Id. As to the part of the claim that alleges plaintiffs weren’t adequately warned because defendant failed to disclose adverse events to the FDA, defendant argued that claim should be stricken as duplicative of the failure to warn claim. Plaintiffs allege the duties that form the basis for the two claims are distinct – failure to warn versus failure to engage in risk management. We think the court should have found a distinction without a difference here to, but instead found that plaintiffs have “latitude in labeling their claims,” and allowed the claim to survive. Id. at *8.

Breach of Express Warranty:   This claim was originally dismissed for failure to plead the actual warranties with specificity or plead how any warranty became a “basis of the bargain” with defendant. The court found plaintiffs fixed this problem on their second go-round. The amended complaint “now includes the date on which each Plaintiff encountered each warranty, where each Plaintiff was when she encountered the warranty, and the source of each warranty.” Id. at *10. Defendant challenged 2 specific warranties alleged by plaintiffs because they were both from the device website directed to physicians not consumers. The court granted the motion to dismiss as to those 2 warranties. Id.

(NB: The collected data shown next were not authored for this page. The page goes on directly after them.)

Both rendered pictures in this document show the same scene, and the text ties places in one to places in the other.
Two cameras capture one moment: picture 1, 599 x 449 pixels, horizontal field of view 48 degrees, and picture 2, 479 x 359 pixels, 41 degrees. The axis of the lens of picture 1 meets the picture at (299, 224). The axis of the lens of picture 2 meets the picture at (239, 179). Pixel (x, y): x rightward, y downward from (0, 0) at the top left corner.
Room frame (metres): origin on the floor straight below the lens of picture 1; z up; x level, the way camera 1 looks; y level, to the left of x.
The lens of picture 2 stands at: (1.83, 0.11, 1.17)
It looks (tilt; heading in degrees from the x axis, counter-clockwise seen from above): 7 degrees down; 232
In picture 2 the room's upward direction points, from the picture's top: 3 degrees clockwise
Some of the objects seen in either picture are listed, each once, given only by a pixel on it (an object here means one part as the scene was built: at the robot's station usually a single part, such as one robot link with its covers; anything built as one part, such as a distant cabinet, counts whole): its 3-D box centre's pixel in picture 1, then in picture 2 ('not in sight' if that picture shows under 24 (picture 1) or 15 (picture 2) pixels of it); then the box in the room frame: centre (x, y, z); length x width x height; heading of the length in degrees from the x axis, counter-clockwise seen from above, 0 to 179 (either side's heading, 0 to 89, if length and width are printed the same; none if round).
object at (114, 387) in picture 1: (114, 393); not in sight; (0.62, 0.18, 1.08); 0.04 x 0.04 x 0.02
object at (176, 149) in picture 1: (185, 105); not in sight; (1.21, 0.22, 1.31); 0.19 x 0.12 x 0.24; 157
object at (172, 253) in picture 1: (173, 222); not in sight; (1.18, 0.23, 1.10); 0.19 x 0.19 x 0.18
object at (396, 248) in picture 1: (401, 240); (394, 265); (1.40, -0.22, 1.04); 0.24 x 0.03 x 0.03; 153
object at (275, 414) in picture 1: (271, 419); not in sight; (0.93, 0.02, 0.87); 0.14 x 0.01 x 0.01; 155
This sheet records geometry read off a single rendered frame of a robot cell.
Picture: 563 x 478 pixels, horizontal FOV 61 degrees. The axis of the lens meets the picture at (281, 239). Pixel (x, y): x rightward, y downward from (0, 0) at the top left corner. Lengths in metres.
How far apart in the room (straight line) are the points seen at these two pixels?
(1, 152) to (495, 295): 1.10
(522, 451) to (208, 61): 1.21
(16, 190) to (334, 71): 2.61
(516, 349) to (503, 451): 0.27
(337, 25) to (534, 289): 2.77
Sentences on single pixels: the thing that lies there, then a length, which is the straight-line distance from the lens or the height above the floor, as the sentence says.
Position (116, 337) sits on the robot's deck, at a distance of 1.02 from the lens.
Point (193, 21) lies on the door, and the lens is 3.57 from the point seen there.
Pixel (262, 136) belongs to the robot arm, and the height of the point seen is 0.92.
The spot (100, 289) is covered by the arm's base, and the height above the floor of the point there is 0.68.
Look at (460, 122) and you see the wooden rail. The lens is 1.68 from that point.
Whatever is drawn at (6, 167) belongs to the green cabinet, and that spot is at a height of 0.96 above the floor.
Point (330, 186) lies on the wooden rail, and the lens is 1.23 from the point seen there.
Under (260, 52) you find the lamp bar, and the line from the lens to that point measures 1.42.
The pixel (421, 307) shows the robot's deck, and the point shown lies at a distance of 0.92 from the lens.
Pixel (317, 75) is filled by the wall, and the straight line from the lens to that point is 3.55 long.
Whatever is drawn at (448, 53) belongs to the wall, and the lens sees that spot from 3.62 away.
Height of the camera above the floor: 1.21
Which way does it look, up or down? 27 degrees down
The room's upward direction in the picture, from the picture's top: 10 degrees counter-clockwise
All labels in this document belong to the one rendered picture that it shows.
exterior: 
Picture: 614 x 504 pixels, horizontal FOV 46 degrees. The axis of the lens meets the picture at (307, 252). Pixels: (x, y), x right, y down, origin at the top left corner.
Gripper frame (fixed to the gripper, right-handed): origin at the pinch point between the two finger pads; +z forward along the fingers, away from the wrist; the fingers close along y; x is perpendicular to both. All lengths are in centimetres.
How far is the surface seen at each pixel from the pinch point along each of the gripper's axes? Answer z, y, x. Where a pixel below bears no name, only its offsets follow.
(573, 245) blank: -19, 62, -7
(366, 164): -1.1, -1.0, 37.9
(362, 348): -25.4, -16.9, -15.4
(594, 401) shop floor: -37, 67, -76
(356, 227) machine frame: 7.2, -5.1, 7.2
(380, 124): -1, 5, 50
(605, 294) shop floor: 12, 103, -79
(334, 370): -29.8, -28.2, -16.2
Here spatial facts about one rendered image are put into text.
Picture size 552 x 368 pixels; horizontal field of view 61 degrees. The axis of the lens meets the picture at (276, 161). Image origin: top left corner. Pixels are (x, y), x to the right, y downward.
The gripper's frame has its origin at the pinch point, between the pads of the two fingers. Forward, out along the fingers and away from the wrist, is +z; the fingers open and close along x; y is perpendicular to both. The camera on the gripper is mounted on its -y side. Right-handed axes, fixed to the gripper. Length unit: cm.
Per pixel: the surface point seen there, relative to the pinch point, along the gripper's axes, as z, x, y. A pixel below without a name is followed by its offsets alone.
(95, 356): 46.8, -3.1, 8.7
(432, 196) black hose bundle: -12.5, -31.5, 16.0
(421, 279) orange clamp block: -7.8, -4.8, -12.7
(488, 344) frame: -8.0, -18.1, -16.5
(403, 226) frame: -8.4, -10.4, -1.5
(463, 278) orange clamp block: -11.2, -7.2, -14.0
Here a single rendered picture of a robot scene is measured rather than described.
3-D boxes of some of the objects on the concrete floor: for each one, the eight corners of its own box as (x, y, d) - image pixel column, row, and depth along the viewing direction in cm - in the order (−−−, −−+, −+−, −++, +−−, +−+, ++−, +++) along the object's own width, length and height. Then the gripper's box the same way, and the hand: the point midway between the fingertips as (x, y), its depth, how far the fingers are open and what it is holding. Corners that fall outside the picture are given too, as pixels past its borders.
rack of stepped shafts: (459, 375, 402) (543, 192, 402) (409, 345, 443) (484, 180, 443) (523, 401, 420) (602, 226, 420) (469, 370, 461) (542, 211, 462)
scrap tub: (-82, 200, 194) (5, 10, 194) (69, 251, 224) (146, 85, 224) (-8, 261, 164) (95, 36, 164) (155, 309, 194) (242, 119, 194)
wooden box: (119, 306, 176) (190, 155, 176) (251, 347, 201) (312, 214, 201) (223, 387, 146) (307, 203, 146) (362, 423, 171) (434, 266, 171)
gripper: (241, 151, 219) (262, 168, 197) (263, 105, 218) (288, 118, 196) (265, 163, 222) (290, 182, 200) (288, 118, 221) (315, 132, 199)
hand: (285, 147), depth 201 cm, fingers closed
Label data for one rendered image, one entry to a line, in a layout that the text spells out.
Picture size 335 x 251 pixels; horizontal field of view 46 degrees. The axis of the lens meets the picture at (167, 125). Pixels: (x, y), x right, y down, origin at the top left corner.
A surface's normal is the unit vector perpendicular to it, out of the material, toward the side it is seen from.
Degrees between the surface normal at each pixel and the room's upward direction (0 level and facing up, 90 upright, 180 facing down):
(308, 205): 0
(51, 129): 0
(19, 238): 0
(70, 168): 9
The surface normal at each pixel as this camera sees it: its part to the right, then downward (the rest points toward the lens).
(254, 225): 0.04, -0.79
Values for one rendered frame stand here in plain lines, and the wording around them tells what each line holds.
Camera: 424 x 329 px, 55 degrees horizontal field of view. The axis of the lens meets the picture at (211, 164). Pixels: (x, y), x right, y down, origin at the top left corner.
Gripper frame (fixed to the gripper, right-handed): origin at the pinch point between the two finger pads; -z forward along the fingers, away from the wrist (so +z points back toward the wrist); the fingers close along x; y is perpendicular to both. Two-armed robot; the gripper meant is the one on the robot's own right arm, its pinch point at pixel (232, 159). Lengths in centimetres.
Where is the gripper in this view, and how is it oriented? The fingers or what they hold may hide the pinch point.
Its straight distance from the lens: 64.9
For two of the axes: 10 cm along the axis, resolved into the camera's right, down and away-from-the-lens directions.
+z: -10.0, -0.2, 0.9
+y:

Fraudulent Misrepresentation: The first time around, plaintiffs did not satisfy the heightened pleading requirements of Rule 9. This time, they alleged 21 specific misrepresentations. Plaintiffs, however, weren’t paying close enough attention to the court’s first ruling in which it said to survive preemption

Plaintiffs would need to allege that Bayer made false or misleading statements in unapproved advertising or other promotional materials that were inconsistent with specific statements in approved FDA materials and that undermined the approved and required statements in those materials.

Id. at 12. The decision walks through each of the 21 misrepresentation claims. Three were not challenged, but as to the remainder the court found all but 1½ claims were preempted. Each preempted claim was found to be consistent with at least one FDA-approved statement. Id. at *13-15. With respect to the 4½ claims not preempted, defendant argued that they should be dismissed for plaintiffs failed to plead that defendant made the statements knowing they were false or with a reckless disregard for the truth and that defendant intended to induce reliance. With respect to knowledge, the court found plaintiffs did not plead facts to support that element for the ½ claim that survived preemption. The court also found no intent to induce reliance as to one of the statements not challenged on preemption. So, in total, of the 21 statements set out in the complaint, plaintiffs’ claims survived as to only 3. Id. at *16-17.

Negligent Manufacturing: On this last claim, the court originally said it was too poorly pleaded to even allow a preemption determination. In the amended complaint, plaintiffs alleged defendant failed to adhere to 6 federal regulations, 3 federal statutes, and 1 provision of the PMA. Id. at *18. However, plaintiffs still missed the mark on causation. Plaintiffs alleged no facts as to how the supposedly non-conforming materials, misleading labeling, or unsanitary manufacturing conditions were related to plaintiffs’ alleged injuries. Id. The negligent manufacturing claim was dismissed in its entirety.

So, given a second chance on 5 claims, plaintiffs managed to hold on to 4 of them – albeit severely scaled down versions. Some of the surviving claims should probably not have escaped round one. But we are happy at least that they were thoroughly scrutinized in round two.